As of now, there are a handful of possible causes that have been suggested:
- Vitamin deficiencies
- Mycotoxins in feed
- Overfeeding to promote growth
- Abdominal issues
- Overly restrictive confinement systems
A sedentary, crowded existence
According to The Guardian, "An estimated 97% of the US's 73 million hogs are raised in closed barns or confined feeding operations." These dense-packed, restrictive environments include gestation and farrowing crates in which sows can barely move, and in which they spend most of their lives. It's a brutal way to exist as pigs have little, if any, opportunity for health-sustaining movement and exercise, and are kept from doing the things pigs like to do.
Farmer Paul Willis tells The Guardian, "I have a neighbor that has been raising pigs [in a confinement system] … and they have a dumpster, and I can go by there almost any time of the day or week and it's full of dead hogs." One company is producing the Hercules' Arm Pig Hearse, which its website calls "A unique and revolutionary way to effortlessly remove, on your own and in total safety, heavy dead pigs from stalls and haul them away to the designated area." The company adds that the device "has been specifically designed to eliminate any risk of back injury and make work so much easier."
Pigs in gestation crates
Genetic manipulation for more salable pork or more pigs
Well-known animal-welfare advocate Temple Grandin of Colorado State University also spoke to The Guardian about this problem, suggesting that shifting pork-industries priorities have wreaked havoc on pigs' bodies.

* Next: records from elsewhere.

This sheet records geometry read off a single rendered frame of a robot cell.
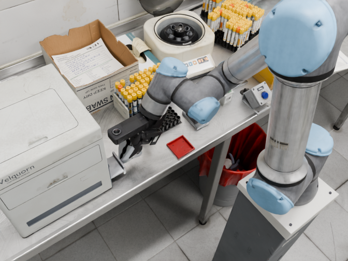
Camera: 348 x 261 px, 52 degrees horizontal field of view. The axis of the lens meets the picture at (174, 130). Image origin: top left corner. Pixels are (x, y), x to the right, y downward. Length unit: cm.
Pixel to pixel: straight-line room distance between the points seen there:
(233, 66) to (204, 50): 50
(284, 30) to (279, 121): 21
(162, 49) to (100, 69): 24
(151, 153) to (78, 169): 31
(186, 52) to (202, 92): 47
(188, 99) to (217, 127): 37
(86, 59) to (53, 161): 61
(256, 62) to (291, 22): 30
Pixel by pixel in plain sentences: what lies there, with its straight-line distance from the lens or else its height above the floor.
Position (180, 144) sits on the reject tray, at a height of 88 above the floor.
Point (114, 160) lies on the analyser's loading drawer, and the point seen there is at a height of 91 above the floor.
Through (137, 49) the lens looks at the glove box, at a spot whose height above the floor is 96.
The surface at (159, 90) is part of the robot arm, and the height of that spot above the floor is 117.
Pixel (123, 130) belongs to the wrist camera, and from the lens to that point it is 98.
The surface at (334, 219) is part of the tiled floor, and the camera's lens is 225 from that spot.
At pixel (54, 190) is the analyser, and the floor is 102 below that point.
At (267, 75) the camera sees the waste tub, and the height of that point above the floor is 93.
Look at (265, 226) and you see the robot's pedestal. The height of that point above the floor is 80.
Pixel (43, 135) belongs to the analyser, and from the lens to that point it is 88.
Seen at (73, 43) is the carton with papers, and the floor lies 96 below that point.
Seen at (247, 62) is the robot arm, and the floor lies 128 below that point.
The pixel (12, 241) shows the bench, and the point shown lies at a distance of 111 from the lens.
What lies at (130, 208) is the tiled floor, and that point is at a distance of 205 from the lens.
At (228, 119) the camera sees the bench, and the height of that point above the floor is 87.
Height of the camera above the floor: 185
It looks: 52 degrees down
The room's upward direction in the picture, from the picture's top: 4 degrees clockwise
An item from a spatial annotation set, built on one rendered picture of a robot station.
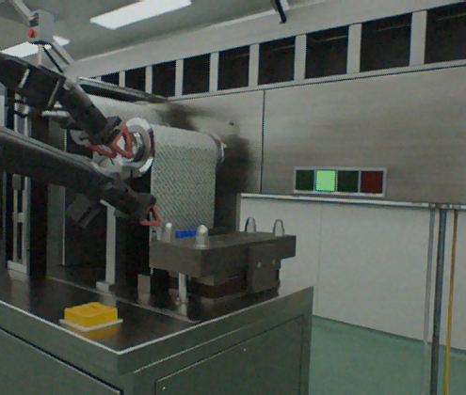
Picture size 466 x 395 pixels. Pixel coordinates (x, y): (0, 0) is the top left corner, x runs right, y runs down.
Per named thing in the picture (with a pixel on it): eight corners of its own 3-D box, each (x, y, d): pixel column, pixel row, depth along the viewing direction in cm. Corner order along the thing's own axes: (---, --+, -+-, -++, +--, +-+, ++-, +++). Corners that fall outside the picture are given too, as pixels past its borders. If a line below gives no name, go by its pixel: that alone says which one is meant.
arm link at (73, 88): (55, 99, 89) (76, 82, 90) (49, 91, 94) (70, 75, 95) (77, 123, 93) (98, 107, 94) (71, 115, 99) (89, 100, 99)
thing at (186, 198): (149, 244, 106) (151, 169, 105) (211, 238, 124) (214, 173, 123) (151, 245, 105) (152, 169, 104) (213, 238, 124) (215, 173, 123)
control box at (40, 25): (23, 41, 141) (23, 10, 141) (40, 47, 147) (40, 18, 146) (35, 39, 138) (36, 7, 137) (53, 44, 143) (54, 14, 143)
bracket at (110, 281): (94, 287, 108) (97, 164, 106) (116, 282, 113) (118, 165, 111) (106, 291, 105) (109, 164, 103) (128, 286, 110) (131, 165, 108)
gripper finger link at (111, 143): (130, 167, 100) (104, 138, 94) (111, 167, 105) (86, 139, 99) (145, 146, 103) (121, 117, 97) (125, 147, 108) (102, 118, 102)
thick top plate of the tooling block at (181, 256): (149, 266, 100) (149, 241, 100) (249, 249, 132) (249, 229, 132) (200, 277, 91) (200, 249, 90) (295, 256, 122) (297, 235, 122)
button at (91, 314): (64, 321, 81) (64, 308, 81) (96, 313, 87) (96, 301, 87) (86, 329, 77) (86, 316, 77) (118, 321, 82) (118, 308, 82)
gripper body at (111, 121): (108, 142, 95) (87, 117, 90) (81, 143, 101) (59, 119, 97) (123, 121, 98) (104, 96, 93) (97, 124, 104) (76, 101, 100)
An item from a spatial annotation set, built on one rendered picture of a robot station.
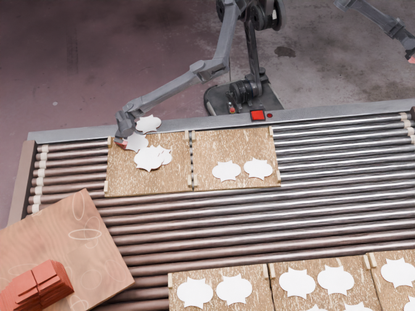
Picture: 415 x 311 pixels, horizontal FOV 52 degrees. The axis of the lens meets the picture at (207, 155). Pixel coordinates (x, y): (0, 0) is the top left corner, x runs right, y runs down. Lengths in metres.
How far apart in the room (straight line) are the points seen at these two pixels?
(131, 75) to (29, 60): 0.99
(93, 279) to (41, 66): 2.76
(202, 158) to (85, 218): 0.63
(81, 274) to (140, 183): 0.52
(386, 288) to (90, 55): 3.20
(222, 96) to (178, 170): 1.34
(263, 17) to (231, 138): 0.72
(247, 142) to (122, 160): 0.63
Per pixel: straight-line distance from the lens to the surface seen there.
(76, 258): 1.85
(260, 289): 1.83
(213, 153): 2.12
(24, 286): 1.68
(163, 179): 2.06
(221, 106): 3.25
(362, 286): 1.91
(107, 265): 1.80
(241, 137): 2.19
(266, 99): 3.31
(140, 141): 2.20
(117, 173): 2.12
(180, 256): 1.90
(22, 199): 2.18
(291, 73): 3.87
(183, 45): 4.12
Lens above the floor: 2.67
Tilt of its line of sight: 55 degrees down
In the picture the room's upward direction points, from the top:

In the late 1980s, she points out, pigs were bred for rapid weight gain, more backfat, along with a more lucrative loin. Later on, though, breeding goals changed as the American diet became more fat conscious.
Eventually breeding moved to pigs who could produce more piglets. New president of Mercy for Animals Leah Garces suggests this could be the cause of the prolapse epidemic: "Over the last few decades, sows to have been bred to have less back-fat—because people don't want to eat as much fat—but we also want them to produce more and more babies. And that's not biologically possible; their bones are weak and they don't have enough fat to support the reproductive process. We've bred them to their limit and the animals are telling us that."
Sows now produce an average of 23.5 piglets a year in litters of ten. After about four litters, they're done. As Grandin puts it, "They're breeding the sows to produce a lot of babies. Well, there's a point where you've gone too far."
Exhausted Walkato sow
Considering the porcine future
Some in the pork industry are looking to establish more moderate, sustainable methods of raising pigs, including smaller farms—such as Willis' Niman Ranch, a subsidiary of Purdue—and backing off productivity goals. As Grandin puts it, "You have to figure out the optimal number of piglets these sows should have. One thing people have trouble with is asking what is optimal—not maximal, but optimal—when it comes to breeding." Hopefully, reports such as the National Pork Board's will definitively pinpoint what's causing this increase in sow deaths.
There's also another solution worthy of mention, and it's pretty obvious: We could cut back or stop eating pigs.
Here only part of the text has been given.